Work instructions ▸
The reply must repeat the listing below exactly and carry none of its pictures.

Data excerpt ▸
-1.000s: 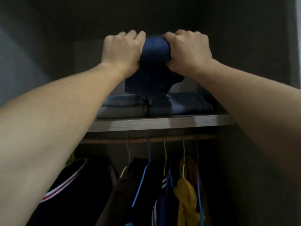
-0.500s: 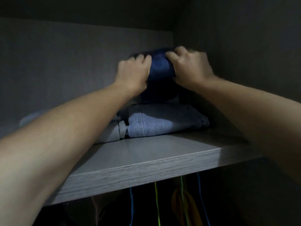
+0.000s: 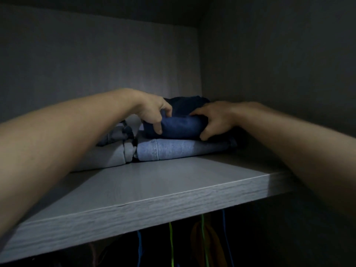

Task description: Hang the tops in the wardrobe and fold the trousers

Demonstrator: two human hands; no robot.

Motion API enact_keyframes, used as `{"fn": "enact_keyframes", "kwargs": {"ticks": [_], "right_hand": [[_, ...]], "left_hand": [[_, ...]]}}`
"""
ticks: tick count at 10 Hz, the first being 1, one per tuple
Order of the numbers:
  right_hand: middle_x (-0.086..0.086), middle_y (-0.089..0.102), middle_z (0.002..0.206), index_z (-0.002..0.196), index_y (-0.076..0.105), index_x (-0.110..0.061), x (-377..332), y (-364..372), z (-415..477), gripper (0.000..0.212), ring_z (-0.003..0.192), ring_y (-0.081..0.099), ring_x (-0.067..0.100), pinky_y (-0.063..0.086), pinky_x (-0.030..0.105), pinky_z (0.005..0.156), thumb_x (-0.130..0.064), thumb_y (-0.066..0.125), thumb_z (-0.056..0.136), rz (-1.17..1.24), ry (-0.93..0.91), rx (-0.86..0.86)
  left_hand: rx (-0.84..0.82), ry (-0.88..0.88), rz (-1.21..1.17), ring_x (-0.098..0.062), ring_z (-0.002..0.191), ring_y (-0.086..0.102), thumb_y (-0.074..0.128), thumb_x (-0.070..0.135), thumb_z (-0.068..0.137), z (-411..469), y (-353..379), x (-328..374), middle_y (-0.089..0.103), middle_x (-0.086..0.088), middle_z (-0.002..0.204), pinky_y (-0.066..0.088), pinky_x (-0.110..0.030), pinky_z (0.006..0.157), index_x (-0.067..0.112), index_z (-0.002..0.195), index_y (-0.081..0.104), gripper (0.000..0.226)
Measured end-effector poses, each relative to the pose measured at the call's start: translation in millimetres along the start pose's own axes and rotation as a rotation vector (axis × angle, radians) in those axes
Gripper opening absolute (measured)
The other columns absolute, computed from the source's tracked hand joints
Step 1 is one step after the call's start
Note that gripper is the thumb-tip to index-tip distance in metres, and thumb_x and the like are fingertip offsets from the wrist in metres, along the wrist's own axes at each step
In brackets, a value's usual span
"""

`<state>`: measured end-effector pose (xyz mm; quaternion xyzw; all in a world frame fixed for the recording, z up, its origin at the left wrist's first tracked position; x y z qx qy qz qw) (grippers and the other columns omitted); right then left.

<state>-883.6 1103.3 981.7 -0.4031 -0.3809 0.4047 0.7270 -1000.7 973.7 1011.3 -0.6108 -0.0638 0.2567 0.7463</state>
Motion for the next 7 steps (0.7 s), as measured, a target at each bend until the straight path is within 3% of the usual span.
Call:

Answer box ▸
-1.000s: 
-0.500s: 
+0.000s: 

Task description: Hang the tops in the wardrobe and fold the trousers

Demonstrator: two human hands; no robot.

Motion API enact_keyframes, used as `{"fn": "enact_keyframes", "kwargs": {"ticks": [_], "right_hand": [[_, ...]], "left_hand": [[_, ...]]}}`
"""
ticks: tick count at 10 Hz, the first being 1, one per tuple
Order of the numbers:
  right_hand: middle_x (-0.086..0.086), middle_y (-0.089..0.102), middle_z (0.002..0.206), index_z (-0.002..0.196), index_y (-0.076..0.105), index_x (-0.110..0.061), x (-377..332), y (-364..372), z (-415..477), gripper (0.000..0.212), ring_z (-0.003..0.192), ring_y (-0.081..0.099), ring_x (-0.067..0.100), pinky_y (-0.063..0.086), pinky_x (-0.030..0.105), pinky_z (0.005..0.156), thumb_x (-0.130..0.064), thumb_y (-0.066..0.125), thumb_z (-0.056..0.136), rz (-1.17..1.24), ry (-0.93..0.91), rx (-0.86..0.86)
  left_hand: rx (-0.84..0.82), ry (-0.88..0.88), rz (-1.21..1.17), ring_x (-0.098..0.062), ring_z (-0.002..0.191), ring_y (-0.086..0.102), thumb_y (-0.074..0.128), thumb_x (-0.070..0.135), thumb_z (-0.068..0.137), z (-411..469), y (-353..379), x (-328..374), middle_y (-0.089..0.103), middle_x (-0.086..0.088), middle_z (-0.002..0.204), pinky_y (-0.066..0.088), pinky_x (-0.110..0.030), pinky_z (0.006..0.157), index_x (-0.067..0.112), index_z (-0.002..0.195), index_y (-0.081..0.104), gripper (0.000..0.226)
Measured end-effector poses, each relative to the pose measured at the call's start: translation in millimetres along the start pose's own axes and rotation as a rotation vector (axis × angle, radians) in those axes
Gripper opening absolute (measured)
The other columns absolute, computed from the source's tracked hand joints
Step 1 is one step after the call's start
Note that gripper is the thumb-tip to index-tip distance in metres, and thumb_x and the like are fingertip offsets from the wrist in metres, along the wrist's own axes at each step
In brackets, a value's usual span
"""

`<state>`: measured end-effector pose (xyz mm; quaternion xyzw; all in a world frame fixed for the recording, z up, its origin at the left wrist's first tracked position; x y z qx qy qz qw) (grippers and the other columns omitted); right then left.

<state>-883.6 1103.3 981.7 -0.4031 -0.3809 0.4047 0.7270 -1000.7 973.7 1011.3 -0.6108 -0.0638 0.2567 0.7463</state>
Motion for the next 7 steps (0.7 s), as measured, a target at each bend until the straight path is within 3% of the usual span.
Call:

Now the output is complete.